Fox says she doubts many people would realize they could do that.

"If you make out a check to a business, they may have the wherewithal to call the bank and ask if there is enough money to cover it," Fox says. "But to tell consumers to do that, that's really putting the burden on folks to do something they probably don't even think they have the right to do. They probably wouldn't think that information is available to them."

Complicating the issue is the practice a lot of banks employ if they receive several checks drawn on an account. They pay checks in descending order -- the largest checks first -- rather than by date.

If the account is short of money, this method may cause several checks to bounce rather than just one large check bouncing if the checks were paid in the order they were written. That way the bank can charge more NSF fees.

For example, you have $700 in your checking account. You write six checks over a six-day period, mailing them as they're written. The checks are for $25, $35, $225, $200, $325, and $40.

The bank receives the checks all at once and pays them in descending order. That means only two checks, $325 and $225 would be paid; the other four would bounce. If the bank had paid the checks in the order they were written, the first four checks would be paid and only two checks would bounce.

"I suspect that a lot of checks that individuals get from folks are situations where the person who wrote the check didn't realize the account was overdrawn," Fox says. "The person who wrote the check might not have realized the order in which the bank cleared the check.

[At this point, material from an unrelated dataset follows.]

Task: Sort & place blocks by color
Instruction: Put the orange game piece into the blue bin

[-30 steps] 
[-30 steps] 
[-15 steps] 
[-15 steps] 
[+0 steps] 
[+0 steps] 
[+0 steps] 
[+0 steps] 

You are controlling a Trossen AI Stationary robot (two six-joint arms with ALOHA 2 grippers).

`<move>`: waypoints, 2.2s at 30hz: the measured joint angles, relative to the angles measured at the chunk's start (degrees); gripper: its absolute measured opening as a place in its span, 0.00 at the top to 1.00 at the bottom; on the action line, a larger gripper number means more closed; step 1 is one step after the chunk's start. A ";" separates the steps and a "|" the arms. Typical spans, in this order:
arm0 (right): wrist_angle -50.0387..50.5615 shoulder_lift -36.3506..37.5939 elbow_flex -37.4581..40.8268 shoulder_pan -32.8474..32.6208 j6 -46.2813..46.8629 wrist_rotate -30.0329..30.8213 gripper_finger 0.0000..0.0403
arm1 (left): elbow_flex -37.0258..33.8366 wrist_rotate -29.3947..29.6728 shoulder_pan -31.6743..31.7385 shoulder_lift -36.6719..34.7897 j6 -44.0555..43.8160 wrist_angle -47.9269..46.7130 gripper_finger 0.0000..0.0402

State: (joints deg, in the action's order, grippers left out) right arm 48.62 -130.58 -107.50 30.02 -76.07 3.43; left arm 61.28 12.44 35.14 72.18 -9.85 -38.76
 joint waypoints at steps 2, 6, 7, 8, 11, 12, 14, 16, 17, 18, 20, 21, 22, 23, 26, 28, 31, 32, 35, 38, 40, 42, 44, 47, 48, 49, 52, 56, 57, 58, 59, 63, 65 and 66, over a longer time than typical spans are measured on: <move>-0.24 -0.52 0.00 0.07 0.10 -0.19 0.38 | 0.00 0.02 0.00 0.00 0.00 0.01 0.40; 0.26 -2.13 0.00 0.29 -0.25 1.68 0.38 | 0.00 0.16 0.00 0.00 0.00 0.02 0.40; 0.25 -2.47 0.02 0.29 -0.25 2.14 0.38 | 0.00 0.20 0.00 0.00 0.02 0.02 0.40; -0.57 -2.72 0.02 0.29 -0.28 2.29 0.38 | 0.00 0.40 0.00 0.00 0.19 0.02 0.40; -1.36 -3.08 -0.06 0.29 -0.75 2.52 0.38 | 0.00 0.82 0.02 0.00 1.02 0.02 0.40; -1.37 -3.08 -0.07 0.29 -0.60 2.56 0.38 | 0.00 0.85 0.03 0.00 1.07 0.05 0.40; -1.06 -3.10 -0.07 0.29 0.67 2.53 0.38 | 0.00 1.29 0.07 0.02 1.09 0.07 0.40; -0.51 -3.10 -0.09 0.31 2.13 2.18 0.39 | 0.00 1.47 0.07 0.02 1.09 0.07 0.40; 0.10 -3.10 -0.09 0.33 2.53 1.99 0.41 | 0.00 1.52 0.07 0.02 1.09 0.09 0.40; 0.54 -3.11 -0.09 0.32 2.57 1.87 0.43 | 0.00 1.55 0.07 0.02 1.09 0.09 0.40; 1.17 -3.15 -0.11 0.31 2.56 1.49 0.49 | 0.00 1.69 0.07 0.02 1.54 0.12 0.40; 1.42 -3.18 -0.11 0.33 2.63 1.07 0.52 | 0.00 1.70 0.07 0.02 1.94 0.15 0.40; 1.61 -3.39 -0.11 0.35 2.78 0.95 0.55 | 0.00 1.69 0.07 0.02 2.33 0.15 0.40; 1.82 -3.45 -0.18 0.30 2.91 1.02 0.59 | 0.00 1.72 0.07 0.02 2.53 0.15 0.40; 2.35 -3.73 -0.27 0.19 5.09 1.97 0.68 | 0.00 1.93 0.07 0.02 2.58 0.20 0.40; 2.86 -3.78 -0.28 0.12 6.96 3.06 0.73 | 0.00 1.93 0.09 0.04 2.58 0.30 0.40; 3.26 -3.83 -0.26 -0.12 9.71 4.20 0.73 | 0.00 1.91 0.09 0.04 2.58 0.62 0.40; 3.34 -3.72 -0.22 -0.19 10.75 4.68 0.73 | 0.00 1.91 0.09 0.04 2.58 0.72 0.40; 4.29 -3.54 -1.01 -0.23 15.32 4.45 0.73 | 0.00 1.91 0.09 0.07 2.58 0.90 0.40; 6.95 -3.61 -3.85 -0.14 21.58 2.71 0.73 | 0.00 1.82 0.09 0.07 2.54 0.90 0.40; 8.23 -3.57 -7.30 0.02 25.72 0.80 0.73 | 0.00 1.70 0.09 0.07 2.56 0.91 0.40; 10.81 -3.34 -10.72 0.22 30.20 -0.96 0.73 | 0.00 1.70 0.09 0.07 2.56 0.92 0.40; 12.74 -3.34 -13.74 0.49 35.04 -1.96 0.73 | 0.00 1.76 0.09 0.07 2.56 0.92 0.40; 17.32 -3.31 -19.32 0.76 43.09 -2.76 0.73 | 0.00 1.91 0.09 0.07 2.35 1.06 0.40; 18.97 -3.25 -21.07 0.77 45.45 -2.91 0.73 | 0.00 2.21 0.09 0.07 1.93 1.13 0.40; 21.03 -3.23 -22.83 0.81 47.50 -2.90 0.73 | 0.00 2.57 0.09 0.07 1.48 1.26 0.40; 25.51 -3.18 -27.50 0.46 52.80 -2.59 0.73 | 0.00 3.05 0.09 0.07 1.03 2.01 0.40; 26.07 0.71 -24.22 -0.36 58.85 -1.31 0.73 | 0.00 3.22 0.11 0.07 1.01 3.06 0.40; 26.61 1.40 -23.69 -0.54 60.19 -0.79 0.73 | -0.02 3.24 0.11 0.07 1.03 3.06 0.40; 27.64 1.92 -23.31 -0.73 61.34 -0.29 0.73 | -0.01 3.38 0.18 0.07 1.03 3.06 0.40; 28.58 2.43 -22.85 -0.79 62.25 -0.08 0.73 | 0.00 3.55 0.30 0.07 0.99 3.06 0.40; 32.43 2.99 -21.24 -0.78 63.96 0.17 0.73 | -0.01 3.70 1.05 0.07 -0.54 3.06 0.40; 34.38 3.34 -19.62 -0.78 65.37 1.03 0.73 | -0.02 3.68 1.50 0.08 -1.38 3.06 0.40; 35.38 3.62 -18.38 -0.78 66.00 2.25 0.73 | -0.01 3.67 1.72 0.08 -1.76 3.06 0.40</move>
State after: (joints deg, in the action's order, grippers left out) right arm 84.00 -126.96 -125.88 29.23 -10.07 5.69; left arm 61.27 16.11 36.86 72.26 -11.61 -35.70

"Both parties involved in the transaction may be disadvantaged by the practices the bank chose to use."

This isn't to excuse people who write bad checks. They should balance their checkbooks or get overdraft protection. But everyone makes a mistake once in a while and banks are making hay of that.

As Fox points out, with all the bank mergers it's becoming increasingly likely that the check writer and the check receiver are using the same bank and that institution is collecting the non-sufficient funds fee from one customer and the DIR fee from another.

All the banks we talked with said they charge the DIR to pay for handling costs.

Fox disputes that.

"These fees run about 10 times what it costs to handle it -- of course they're punitive."

In 1998, the last time Consumer Federation of America examined bounced check fees, the banking industry collected $5.6 billion from consumers in NSF charges and another $1.1 billion in DIR fees.

The victim pays
The average DIR fee was $6.28 at banks, and $7.65 at savings associations, according to data released by the Federal Reserve in 2000.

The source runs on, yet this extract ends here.